The single parameter N significantly influences the balance between creativity and authenticity. As N increases, the word generation becomes more constrained by longer sequences of characters from the training corpus:

  • At N=3, we begin finding words that have a French-like quality while remaining clearly invented: sairions, bouvirents, talpottes, musiant, plamusse
  • At N=4, the words become more convincingly French-sounding while still novel: paraignes, embalisme, racinations
  • At N=5, approximately half of the generated words actually exist in French dictionaries, while the rest are inventions that could easily pass for authentic: lamistes, paraphie, fallotaient, amarcoussiens

This reveals an interesting tension in the generation process: with lower N values, we get more creativity but less linguistic authenticity; with higher values, we gain authenticity but sacrifice novelty as the algorithm begins reproducing existing words.

You can explore larger collections of generated words here:

Linguistic Patterns and Discoveries

The generated words reveal interesting aspects of French morphology.

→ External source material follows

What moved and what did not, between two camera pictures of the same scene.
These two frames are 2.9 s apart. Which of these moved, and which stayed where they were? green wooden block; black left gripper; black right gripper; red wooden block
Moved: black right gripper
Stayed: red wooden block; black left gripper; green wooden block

Many follow common French suffixes (-tion, -ment, -eux, -er) and maintain phonological patterns typical of the language. The algorithm implicitly learns rules about consonant clustering, vowel sequencing, and syllable structure that make French sound distinctive.

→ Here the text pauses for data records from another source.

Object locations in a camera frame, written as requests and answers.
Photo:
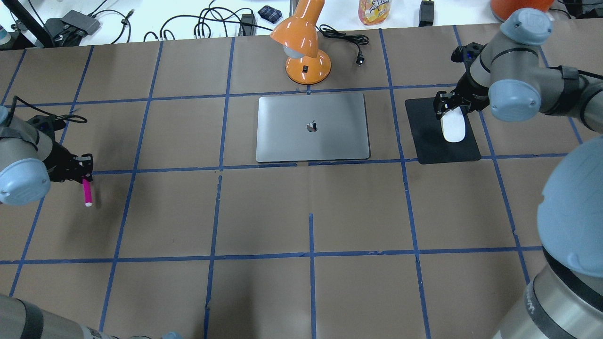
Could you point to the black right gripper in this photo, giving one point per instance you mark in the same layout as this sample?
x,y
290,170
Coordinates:
x,y
468,90

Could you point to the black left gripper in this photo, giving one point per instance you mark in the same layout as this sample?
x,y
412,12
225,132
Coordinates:
x,y
59,162

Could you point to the white computer mouse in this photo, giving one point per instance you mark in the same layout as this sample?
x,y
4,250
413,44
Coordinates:
x,y
453,125

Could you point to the pink highlighter pen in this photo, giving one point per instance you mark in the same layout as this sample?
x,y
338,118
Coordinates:
x,y
87,190

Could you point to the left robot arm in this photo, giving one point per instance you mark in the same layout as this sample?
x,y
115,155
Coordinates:
x,y
31,159

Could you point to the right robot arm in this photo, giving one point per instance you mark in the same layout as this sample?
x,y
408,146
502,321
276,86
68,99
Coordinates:
x,y
508,78

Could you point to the black mousepad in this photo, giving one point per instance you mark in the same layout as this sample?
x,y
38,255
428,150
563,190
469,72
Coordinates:
x,y
429,141

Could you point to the orange cylindrical bin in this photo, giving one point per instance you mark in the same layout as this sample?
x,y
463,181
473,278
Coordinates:
x,y
503,9

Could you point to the black power adapter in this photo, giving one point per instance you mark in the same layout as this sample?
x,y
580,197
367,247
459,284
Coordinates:
x,y
426,13

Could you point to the yellow drink bottle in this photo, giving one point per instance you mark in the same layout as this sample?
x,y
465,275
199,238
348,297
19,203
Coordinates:
x,y
373,12

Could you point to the silver laptop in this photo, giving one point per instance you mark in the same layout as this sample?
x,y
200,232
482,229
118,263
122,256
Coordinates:
x,y
317,127

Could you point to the orange desk lamp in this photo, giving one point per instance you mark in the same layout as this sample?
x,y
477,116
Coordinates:
x,y
306,63

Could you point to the dark blue pouch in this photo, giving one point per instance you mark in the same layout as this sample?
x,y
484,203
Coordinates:
x,y
270,14

Some of my favorite generated words seem to suggest meanings based on their morphological resemblance to existing French vocabulary:

  • Climatum: Sounds like the contraction of climate and ultimatum
  • Fignotter: Suggests a verb meaning “to meticulously refine”
  • Craquille: Evokes something small and fragile that might crack
  • Glandalourdi: Has a wonderful rhythmic quality, perhaps describing someone sluggish
  • Couchottine: Sounds diminutive and cozy, perhaps a small sleeping place

Extensions and Applications

The code is readily adaptable to other languages, requiring only a dataset of words from the target language. The README provides detailed steps for this adaptation.

This approach to word generation has potential applications in:

  • Creative naming for products, companies, or characters
  • Linguistic research on morphological patterns
  • Creative writing and constructed languages
  • Educational tools for understanding language structure

Feel free to experiment with the code and generate your own linguistic inventions across different languages and parameter settings.